CTE classes are beneficial in many ways to the students at Tullahoma High School. The classes allow the students to be hands on and experiment in different professions to help them decided what path suits them best.

“I love the fact that I can construct new materials from a piece of flat metal,” said Brionna Stetson, a senior who is in the welding course. “I thought the program would be really sexist honestly, but it’s really not. I get to do everything the boys get to do. It’s actually fun being a girl who welds. The only thing the boys don’t let me do is pick up heavy objects, and I get that. The best part about taking these classes in while I’m in high school is that I will have a head start once I graduate. Not everyone gets these opportunities.”

Stetson added that welding is a career that she wants to pursue after high school.

“I really like that I learn something new every day,” said Dylan Legeune, a junior in the machining class. “It gives me a lot of hands-on experience for when I graduate. Machining is something that I would like to pursue after high school. The program gets me excited and looking forward to what opportunities are available and what I’m going to be doing out in the field.”

Students are able to showcase what they have learned in a series of contests held throughout the year. The contests are geared towards each student’s skills, and they are able to compete against other schools at the regional and state level.

The high school’s Future Business Leaders of America (FBLA) competed in a personal finance competition at the regional level in Smyrna on Jan. 24 and took home first place. In November, the cosmetology class competed at Love Beauty School and won scholarship money. There are many other competitions held for each skill all through the school year.

“The students enjoy going to competitions,” Zimmerman said. “There’s nothing like a competition to get the kids to sharpen and show their skills. They learn how to really refine what they are doing and pay attention to the details.”

Tullahoma has a variety of industries nearby that need future machinists, welders, health professionals and business leaders. Microcraft, TE Connectivity and Schmeide Corporation, to name a few, as well as Arnold Air Force Base and Lynchburg’s Jack Daniels Distillery.

“The best thing about the CTE classes is that students can try out new things and find new passions and skillsets without the cost or consequence of finding out in college,” Zimmerman said. “It’s great that the students get to try things out before they get to college and find out that a path they had considered just wasn’t for them.
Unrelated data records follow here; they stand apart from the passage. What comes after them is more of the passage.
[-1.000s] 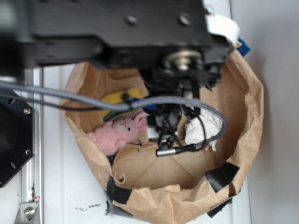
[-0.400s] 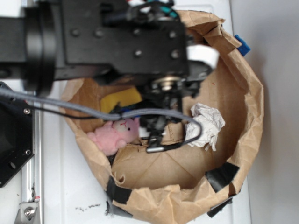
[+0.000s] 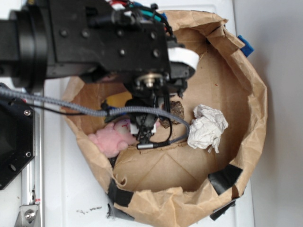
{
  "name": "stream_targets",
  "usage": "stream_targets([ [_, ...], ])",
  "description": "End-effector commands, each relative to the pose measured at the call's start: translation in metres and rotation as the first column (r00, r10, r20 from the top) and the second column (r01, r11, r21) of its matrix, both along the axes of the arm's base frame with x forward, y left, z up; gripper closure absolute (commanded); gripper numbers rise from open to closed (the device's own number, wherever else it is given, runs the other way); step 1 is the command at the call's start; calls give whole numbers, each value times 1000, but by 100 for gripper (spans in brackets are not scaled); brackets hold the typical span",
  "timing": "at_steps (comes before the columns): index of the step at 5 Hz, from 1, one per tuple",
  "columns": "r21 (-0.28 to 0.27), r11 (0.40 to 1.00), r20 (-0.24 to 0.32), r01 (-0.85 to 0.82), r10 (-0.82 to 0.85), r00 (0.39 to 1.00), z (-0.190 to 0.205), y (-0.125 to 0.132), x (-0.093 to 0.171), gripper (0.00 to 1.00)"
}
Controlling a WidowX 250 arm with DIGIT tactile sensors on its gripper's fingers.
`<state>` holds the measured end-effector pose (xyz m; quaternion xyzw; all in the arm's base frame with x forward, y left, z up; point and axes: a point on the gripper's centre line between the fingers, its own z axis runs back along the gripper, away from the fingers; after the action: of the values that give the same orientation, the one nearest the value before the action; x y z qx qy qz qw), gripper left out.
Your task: Grab the green sponge.
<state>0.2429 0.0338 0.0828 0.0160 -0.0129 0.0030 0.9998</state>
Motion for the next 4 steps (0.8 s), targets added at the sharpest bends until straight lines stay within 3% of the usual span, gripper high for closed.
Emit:
stream_targets([
  [1, -8, 1000, 32, 30, -29, 999, 6, 6, -6, 0],
  [4, -91, 992, 53, -82, 87, 995, -1, -4, -21, 0],
])
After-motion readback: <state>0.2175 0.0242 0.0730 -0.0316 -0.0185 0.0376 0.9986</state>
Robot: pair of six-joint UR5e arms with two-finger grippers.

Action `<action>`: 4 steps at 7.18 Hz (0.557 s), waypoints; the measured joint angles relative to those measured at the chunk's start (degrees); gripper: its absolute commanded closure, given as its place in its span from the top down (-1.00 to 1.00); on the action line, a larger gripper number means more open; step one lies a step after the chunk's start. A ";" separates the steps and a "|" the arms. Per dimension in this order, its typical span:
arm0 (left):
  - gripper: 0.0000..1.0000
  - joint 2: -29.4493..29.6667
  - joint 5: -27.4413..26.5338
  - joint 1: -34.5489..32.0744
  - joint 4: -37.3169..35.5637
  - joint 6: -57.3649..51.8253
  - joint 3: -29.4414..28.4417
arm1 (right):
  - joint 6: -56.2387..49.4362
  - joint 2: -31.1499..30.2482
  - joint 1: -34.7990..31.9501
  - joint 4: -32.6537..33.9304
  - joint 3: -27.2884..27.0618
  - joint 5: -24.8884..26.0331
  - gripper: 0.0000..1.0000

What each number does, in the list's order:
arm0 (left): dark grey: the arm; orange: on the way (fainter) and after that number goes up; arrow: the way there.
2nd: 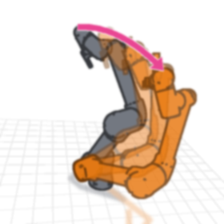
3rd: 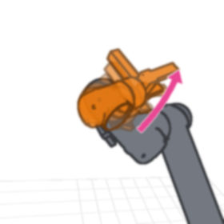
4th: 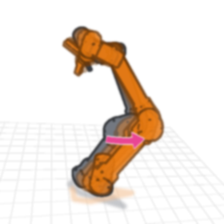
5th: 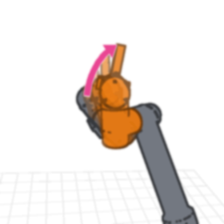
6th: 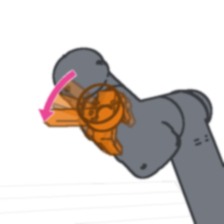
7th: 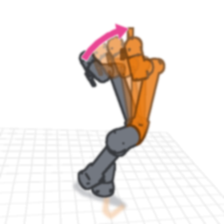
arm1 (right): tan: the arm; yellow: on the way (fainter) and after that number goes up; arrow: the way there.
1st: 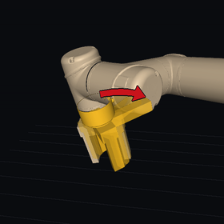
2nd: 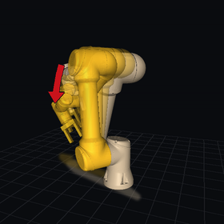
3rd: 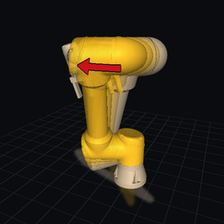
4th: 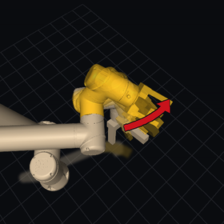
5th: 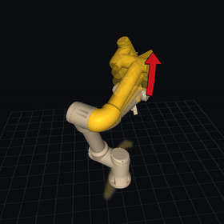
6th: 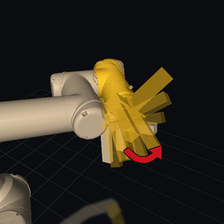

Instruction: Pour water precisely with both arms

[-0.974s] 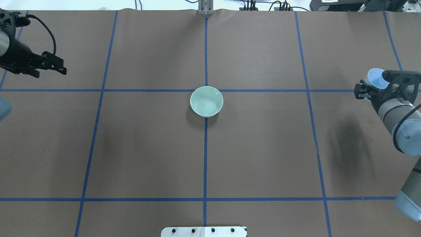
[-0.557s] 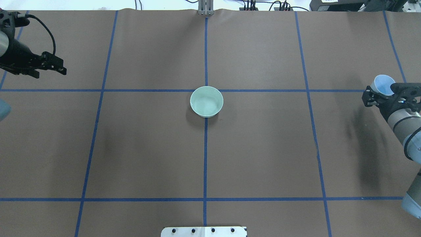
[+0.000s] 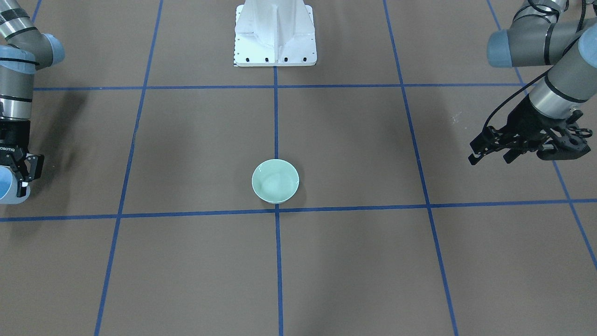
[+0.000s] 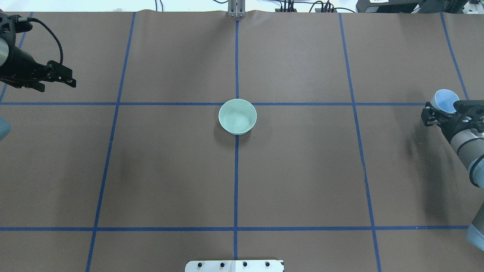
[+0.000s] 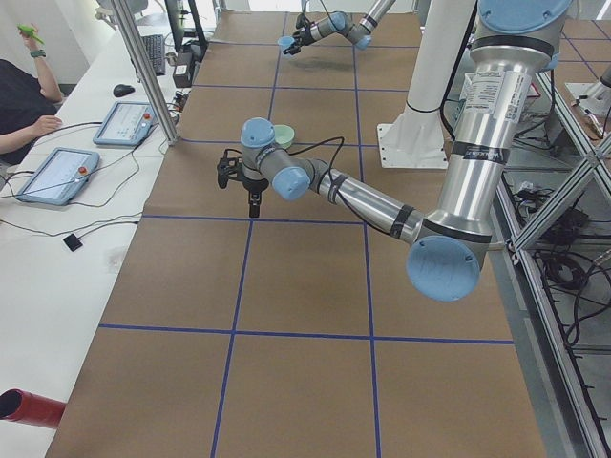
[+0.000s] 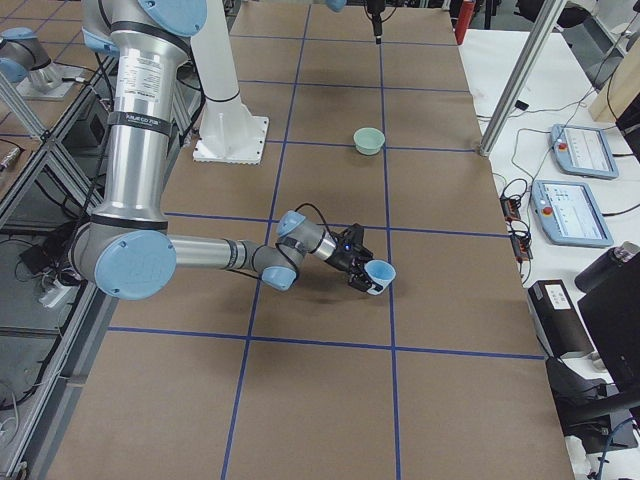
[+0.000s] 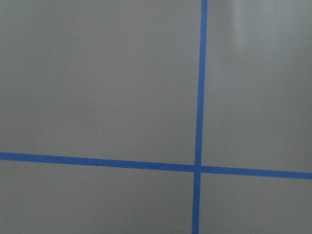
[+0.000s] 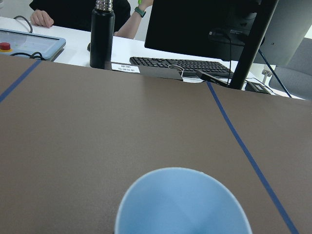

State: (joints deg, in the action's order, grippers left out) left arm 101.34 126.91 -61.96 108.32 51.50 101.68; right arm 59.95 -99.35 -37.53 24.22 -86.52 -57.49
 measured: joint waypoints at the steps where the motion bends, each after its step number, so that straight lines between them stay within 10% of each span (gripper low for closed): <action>1: 1.00 -0.01 0.00 0.10 0.00 0.00 -0.09 | 0.01 -0.07 0.00 -0.36 0.31 0.00 -1.00; 4: 1.00 0.00 0.00 0.17 0.05 0.00 -0.16 | -0.12 0.29 0.06 -6.34 5.19 -0.01 -1.00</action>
State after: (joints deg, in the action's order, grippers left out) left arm 101.34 126.91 -61.79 108.37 51.50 101.52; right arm 59.83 -99.06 -37.47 17.88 -81.34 -57.50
CTE classes are here to lead students to find something they love.”

Tullahoma High School is preparing the students for what comes after graduation. All students must pass three courses in their directed area of study to obtain a diploma. Students can even progress enough through their program that work-based training can be used as credit to graduate.

Students are able to obtain hands-on work experience by an approved employer or internship position for at least seven hours per week with at least one class period per week of classroom instructional time. Students spend approximately 10 days in the classroom at the beginning of the semester for instruction and paperwork for completion. The students spend the rest of the semester working alongside professionals in their program of study to gain a better understanding of what’s required in the field.

There are many jobs that provide a comfortable living without a four-year college degree, and they are often available with a little hands-on experience, a technical degree and right out of high school. College may not be the path for every child, and Tullahoma High School is allowing students to find what suits them best with the use of CTE classes.